I know that inductor opposes the change in magnetic flux linked with it. In case of an ac sinusoidal voltage applied across a pure inductor, the emf induced across the inductor is equal and opposite in direction to the source voltage. So the net voltage should be 0. However when I connected a C.R.O across the inductor terminals, I observed only the source waveform, how is that possible, shouldn't it be zero. How can I see both induced emf and source waveform on the C.R.O
If it wasn’t for the fact that the inductor produced a back emf, it might as well be a lump of copper across your signal generator output and then it would be a dead short and you would see no waveform. So, the inductor is doing two things; taking a current from the signal generator and simultaneously producing a back emf.
Most engineers biggest difficulty is understanding how any current can flow when the back emf exactly equals the applied voltage. Regard it as a separate path inside the inductor if you want.
How can I see both induced emf and source waveform
If you put another winding around your inductor with the same number of turns onto the coil’s core in the same position as the original coil then you would see the back emf across that new winding.

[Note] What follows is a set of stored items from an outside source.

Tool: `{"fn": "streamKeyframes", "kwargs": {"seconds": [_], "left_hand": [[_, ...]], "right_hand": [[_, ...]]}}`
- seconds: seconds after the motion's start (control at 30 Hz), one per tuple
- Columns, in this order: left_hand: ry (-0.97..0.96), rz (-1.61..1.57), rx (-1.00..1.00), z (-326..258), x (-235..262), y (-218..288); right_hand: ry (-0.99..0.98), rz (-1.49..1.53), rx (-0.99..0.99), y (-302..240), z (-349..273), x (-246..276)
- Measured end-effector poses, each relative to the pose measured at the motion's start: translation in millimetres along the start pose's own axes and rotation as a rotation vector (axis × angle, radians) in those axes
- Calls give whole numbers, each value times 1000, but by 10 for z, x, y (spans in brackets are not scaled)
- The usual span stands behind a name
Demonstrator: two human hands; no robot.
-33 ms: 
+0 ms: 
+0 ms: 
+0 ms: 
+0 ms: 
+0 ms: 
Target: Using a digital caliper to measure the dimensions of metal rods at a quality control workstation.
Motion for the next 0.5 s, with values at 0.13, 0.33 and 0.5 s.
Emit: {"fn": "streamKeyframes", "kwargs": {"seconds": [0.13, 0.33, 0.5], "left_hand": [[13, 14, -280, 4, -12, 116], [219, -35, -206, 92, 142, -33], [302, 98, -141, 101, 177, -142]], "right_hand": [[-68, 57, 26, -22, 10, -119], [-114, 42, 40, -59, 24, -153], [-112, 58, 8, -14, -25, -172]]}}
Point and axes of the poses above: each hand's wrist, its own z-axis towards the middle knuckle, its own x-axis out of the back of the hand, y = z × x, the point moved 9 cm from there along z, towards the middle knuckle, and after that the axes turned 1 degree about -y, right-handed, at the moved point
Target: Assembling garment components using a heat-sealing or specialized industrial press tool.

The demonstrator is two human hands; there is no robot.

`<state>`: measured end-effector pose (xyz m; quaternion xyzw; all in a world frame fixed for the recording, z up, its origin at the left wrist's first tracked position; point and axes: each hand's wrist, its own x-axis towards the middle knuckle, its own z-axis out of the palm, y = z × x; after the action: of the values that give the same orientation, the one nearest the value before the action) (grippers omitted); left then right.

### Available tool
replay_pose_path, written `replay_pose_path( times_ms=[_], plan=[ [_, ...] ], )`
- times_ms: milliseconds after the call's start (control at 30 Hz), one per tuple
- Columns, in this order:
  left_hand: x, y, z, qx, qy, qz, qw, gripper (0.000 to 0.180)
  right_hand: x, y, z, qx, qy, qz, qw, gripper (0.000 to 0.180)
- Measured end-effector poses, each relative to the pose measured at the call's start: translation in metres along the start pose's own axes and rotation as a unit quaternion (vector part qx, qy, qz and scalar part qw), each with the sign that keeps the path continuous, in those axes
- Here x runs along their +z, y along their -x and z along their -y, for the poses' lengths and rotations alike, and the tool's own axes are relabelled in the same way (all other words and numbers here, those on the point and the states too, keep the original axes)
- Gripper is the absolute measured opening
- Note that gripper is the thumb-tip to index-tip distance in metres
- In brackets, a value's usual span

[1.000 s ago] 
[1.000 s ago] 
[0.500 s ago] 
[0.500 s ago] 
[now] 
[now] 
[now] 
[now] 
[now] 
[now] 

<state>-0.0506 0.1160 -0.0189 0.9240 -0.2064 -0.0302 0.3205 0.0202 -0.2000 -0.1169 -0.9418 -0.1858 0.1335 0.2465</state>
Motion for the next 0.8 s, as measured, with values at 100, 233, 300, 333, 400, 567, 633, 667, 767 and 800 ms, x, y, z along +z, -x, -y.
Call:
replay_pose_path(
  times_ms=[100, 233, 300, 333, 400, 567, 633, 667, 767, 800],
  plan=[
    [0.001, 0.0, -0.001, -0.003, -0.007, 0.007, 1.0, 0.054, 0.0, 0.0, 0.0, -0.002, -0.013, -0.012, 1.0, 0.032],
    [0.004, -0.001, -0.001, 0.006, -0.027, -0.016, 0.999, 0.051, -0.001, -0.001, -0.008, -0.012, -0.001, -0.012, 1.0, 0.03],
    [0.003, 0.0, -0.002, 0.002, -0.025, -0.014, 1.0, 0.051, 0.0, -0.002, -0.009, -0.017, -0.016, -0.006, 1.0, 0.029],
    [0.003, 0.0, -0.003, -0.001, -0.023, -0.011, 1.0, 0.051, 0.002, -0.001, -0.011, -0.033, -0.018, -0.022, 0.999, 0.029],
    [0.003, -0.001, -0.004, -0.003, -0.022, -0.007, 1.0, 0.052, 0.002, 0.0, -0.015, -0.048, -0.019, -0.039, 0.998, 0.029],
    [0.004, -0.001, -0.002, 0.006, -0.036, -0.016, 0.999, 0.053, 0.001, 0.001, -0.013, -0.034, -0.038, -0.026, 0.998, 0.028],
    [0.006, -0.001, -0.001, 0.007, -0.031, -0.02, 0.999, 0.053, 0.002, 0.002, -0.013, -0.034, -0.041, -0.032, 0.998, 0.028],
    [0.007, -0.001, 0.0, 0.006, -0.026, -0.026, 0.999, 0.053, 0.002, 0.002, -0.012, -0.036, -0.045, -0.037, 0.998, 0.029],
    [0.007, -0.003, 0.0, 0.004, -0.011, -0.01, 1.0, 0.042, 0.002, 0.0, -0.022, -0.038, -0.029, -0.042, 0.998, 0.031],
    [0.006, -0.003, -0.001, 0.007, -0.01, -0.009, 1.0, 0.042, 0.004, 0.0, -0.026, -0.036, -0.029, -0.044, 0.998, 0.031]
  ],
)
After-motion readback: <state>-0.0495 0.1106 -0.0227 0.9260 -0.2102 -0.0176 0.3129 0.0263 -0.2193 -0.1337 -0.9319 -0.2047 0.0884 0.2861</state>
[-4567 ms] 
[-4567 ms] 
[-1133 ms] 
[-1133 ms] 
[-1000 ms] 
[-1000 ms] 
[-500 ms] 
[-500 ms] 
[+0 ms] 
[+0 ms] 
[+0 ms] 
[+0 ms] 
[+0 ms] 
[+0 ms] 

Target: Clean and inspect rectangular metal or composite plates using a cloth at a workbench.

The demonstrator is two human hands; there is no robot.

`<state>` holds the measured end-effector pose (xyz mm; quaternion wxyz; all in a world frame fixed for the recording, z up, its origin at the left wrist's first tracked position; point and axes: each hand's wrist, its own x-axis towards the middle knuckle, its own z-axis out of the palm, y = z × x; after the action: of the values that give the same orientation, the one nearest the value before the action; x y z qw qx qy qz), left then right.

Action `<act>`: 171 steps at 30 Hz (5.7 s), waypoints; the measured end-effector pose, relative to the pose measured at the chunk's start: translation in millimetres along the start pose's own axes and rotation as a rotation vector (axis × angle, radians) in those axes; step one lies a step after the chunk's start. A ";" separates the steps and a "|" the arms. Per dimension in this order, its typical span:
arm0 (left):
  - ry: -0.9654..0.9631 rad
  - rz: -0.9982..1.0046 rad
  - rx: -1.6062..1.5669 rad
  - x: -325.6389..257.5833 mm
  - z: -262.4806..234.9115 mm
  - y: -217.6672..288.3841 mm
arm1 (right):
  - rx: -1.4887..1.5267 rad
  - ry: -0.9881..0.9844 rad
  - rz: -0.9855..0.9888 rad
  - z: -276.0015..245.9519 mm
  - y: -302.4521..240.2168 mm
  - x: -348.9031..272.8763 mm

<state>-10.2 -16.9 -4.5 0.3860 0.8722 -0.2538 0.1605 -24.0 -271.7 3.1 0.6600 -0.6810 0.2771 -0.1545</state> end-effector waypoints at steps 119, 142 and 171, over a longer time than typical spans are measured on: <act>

the emf induced across the inductor is equal and opposite in direction to the source voltage. So the net voltage should be 0
That is an overly simplistic analysis. The induced voltage is only 'equal and opposite' the source voltage as it would be in a resistor or any other component - it simply has to be because the voltage across the inductor must equal the voltage applied to it.
The important formula is \$V = -L\frac{di}{dt}\$, which means the current will change at whatever rate is required for the induced voltage to match the applied voltage.
It gets more interesting if you allow the supply voltage and inductor voltage to be different. A real inductor has internal resistance distributed along the length of its winding, but we can split this into an ideal resistor and inductor (inside the dotted lines of the circuit below) to separate the induced voltage from the supply voltage...
simulate this circuit – Schematic created using CircuitLab
...and now the waveforms look like this:-
We can now see that the voltage induced in the inductor is proportional to the rate of current change, eg. at the beginning of the cycle where current is rising, the inductor produces positive voltage even though the supply voltage is 0 (the difference is dropped across the resistor).